Clariant is one of the few fundamentally good companies still available at a cheap valuation. This makes it a good buy
A stock with very little downside and a very high potential upside is a dream stock for anyone's portfolio. Many stocks would qualify this criteria. But apply the condition that it should also be undervalued or at least rightly valued and the choice gets limited.
One stock that fits the bill is Clariant (India). Before we get into the valuation of the stock, let us understand the business of the company. The company has two business divisions and is a market leader in both the businesses. The first division produces dyes and chemicals for the textiles, paper and leather industry. This is currently a fragmented industry which is now consolidating. With increased concern about environmental issues, the industry will consolidate in favour of larger players where Clariant will benefit.
The second division produces dyes, coatings and chemicals for polymers, plastics, packaging, and printing inks. It is used in products like rexin, plastic containers, packaging material and even automobile plastic. All these industries have a high potential for growth in the country.
Its raw material costs are not very high and the raw materials easily available. So no supplier has a hold on it. Also it has a wide range of customers, so its business does not depend on any single customer. The labour component of the business is not high nor is skilled labour needed and the business is also not very capital intensive. The only thing critical to the company is the formula for mixing the chemicals, which is the technology component, in which the parent company is strong.
Clariant which exports 32 per cent of its turnover is one of the three global sourcing agents for the Rs 26,500 crore parent Clariant AG which operates in more than 60 countries. So the company is strongly positioned in the market. The company's annual report inspires confidence because it is extremely conservative.

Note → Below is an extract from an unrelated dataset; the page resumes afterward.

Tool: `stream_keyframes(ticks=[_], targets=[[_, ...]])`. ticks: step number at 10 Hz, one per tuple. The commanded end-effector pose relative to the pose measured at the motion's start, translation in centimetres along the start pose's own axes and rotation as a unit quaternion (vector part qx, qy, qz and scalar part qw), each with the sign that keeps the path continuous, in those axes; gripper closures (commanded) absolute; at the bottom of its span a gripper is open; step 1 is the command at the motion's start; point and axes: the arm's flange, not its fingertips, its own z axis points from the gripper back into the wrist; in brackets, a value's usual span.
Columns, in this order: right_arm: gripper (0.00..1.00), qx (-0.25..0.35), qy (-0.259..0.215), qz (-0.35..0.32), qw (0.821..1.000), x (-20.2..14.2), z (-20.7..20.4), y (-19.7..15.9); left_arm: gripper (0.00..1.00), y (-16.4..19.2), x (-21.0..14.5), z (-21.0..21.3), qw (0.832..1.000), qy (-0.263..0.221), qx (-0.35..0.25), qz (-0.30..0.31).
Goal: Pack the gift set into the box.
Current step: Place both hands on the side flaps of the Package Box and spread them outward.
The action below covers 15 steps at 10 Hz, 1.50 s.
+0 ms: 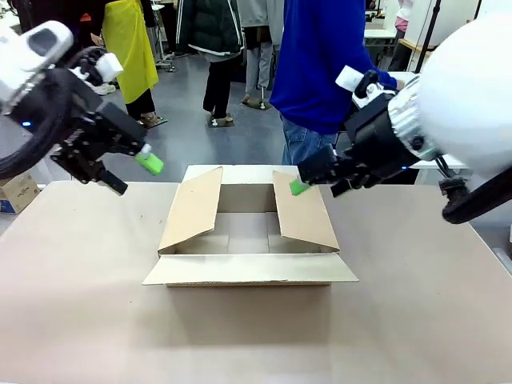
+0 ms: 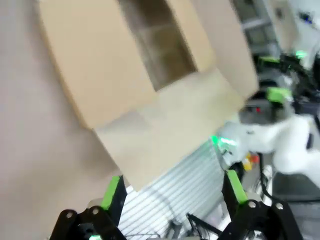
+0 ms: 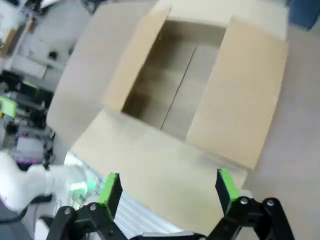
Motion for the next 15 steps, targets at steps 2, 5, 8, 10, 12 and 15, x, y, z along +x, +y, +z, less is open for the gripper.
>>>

Now let us look at the valuation of the company. This could be done in two ways. In the first method, we can take the free cash flow for the company for the next eight years and take a terminal value for the free cash flow. We calculate the present value of this cash flow then. This is done by discounting the cash flow by the cost of capital. The present entity value of the cash flow divided by the number of shares gives a valuation.
The second method of valuation is the market value method. Where one takes the average P/E that the stock has got and multiplies that by the projected EPS.
The idea is also to value the stock as conservatively as possible. So while projecting sales, a growth rate of about 15 per cent is considered. Take exports growth rate as inflation (at about 8 per cent) plus a devaluation of about 7 per cent which is again 15 per cent. Correspondingly, increase most of the costs at 15 per cent a year. Gross fixed assets grow at about 5 per cent and depreciation is 7.5 per cent of gross fixed assets. Effective tax rate is taken at 35 per cent.
To calculate the cash flow we are also assuming that debtors remain constant at about 66 days of sales. This is likely to reduce much more as the company grows in strength. We are also assuming that the creditors remain at 75 days of variable expenses. What is more likely to happen is that it the company would pay up earlier and get discounts on that payment.
What we find in the first method of valuation is that we get a present value of cash flow of Rs 57.50 crore for both the company's debtors and shareholders. Return the debtors their money and the enterprise value is Rs 49.70 crore. We have discounted the cash flow by 14.62 per cent, this leaves us with a per stock value of Rs 62.50 as on March 1997. The present value as of March 1999 would be much higher.
Now, change the domestic sales growth to 20 per cent and exports to 25 per cent in the same calculation and the entity value changes to Rs 203 crore resulting in a value of Rs 255 per stock as on March 1997. It would probably be lower than this if raw material cost were also to grow at 20 per cent. Implicit in this calculation is the fact that the investor is making at least 14.62 per cent every year. The company grew 26 per cent last year and again 26 per cent in the first quarter this year.
Let us take the second method of valuation at 15 per cent rate of growth in turnover. The P/E ratio that the market will give this stock remains at the historic level of 15. At 15 per cent growth rate, the stock should be Rs 210 by March 1999 and Rs 240 by March 2000. Now try and recast this figure at 20 per cent increase in domestic sales and 25 per cent in exports. The stock price should then be Rs 376 as of March 1999 and Rs 633 in 2000. It may be more subdued if costs are increased more but there is definitely potential in the stock.
Now this is a really conservative estimate. For one the sales growth could be higher. Second in, this model, the company is accumulating cash balances which are not being reinvested.
Even at the most conservative level of growth, Clariant has a return on capital employed (ROCE) ie the ratio of EBDIT to total assets of about 37 per cent. It has a much lower return on net worth (RONW) of 21 per cent. That is because it has a debt to equity ratio of as low as 0.8 in March 1999. This rate could be increased if the company takes on some debt and reduces tax. With figures like these, it is definitely a core portfolio investment.